> **Supplied material**
════════════════════

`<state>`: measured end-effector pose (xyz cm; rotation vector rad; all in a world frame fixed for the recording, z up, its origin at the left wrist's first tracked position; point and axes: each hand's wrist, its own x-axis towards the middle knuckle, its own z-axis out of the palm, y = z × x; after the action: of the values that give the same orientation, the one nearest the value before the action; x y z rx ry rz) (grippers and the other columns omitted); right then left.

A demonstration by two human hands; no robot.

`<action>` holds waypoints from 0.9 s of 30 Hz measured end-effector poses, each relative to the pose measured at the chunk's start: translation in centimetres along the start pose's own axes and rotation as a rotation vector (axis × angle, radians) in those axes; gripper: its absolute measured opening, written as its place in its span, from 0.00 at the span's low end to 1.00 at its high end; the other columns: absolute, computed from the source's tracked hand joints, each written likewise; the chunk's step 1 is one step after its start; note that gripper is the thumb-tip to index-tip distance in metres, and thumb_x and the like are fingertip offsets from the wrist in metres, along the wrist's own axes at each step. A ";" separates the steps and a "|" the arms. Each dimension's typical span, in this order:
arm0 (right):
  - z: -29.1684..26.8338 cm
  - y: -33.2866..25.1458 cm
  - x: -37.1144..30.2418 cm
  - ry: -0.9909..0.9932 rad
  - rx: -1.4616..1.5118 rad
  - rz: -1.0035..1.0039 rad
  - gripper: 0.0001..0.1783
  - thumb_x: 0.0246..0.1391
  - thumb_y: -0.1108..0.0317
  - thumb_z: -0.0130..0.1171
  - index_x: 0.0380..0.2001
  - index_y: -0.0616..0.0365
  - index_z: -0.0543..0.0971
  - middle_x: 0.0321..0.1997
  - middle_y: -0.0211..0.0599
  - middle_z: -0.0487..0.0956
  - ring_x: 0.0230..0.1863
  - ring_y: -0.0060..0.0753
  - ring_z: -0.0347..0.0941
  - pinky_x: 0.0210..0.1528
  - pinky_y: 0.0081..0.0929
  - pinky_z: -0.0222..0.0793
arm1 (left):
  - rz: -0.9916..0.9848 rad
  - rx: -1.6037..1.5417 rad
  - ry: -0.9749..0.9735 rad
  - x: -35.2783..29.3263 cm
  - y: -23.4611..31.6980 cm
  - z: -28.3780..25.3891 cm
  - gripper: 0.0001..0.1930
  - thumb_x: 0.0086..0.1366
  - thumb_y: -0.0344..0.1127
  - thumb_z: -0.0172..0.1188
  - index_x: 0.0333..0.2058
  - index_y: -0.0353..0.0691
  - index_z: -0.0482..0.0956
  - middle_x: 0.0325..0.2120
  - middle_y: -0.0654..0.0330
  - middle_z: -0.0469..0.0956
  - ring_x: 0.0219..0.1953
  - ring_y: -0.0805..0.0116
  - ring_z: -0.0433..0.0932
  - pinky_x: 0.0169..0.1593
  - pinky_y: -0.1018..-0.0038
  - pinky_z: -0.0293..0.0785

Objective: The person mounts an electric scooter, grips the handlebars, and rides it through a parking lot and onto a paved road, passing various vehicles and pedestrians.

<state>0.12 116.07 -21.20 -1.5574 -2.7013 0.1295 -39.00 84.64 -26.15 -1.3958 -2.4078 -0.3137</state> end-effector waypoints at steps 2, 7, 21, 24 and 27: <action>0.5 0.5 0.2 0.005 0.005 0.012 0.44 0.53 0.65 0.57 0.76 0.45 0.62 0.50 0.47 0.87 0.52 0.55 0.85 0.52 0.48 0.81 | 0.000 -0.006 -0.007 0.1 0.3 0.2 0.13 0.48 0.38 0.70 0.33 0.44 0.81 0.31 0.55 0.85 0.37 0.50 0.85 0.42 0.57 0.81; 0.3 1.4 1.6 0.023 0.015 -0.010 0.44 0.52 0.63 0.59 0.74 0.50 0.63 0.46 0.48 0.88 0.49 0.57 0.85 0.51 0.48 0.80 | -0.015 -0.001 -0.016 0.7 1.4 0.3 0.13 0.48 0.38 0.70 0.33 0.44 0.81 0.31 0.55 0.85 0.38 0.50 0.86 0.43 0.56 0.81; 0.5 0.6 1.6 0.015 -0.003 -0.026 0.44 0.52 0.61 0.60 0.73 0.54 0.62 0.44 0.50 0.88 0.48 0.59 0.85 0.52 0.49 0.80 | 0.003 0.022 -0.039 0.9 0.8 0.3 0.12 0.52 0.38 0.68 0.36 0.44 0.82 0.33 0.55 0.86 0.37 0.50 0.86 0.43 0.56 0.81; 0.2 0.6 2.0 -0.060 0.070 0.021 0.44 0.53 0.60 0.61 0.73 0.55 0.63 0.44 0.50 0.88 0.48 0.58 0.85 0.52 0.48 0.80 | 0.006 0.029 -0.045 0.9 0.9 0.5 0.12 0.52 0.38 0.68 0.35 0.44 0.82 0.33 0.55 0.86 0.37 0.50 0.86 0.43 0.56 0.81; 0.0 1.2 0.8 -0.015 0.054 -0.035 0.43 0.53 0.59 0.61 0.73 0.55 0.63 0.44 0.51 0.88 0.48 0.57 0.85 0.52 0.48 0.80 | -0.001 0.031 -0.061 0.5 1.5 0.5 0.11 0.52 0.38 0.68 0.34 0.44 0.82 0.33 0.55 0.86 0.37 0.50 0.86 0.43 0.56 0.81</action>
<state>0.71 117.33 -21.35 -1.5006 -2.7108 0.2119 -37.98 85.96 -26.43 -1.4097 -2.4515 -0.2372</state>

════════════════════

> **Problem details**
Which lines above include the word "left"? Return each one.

> **The completed task**
`<state>`: measured end-effector pose (xyz cm; rotation vector rad; all in a world frame fixed for the recording, z up, its origin at the left wrist's first tracked position; point and axes: each hand's wrist, its own x-axis towards the middle knuckle, its own z-axis out of the palm, y = z × x; after the action: of the values that give the same orientation, the one nearest the value before the action; x y z rx ry rz) (grippers and the other columns omitted); right then left.
arm1 (left):

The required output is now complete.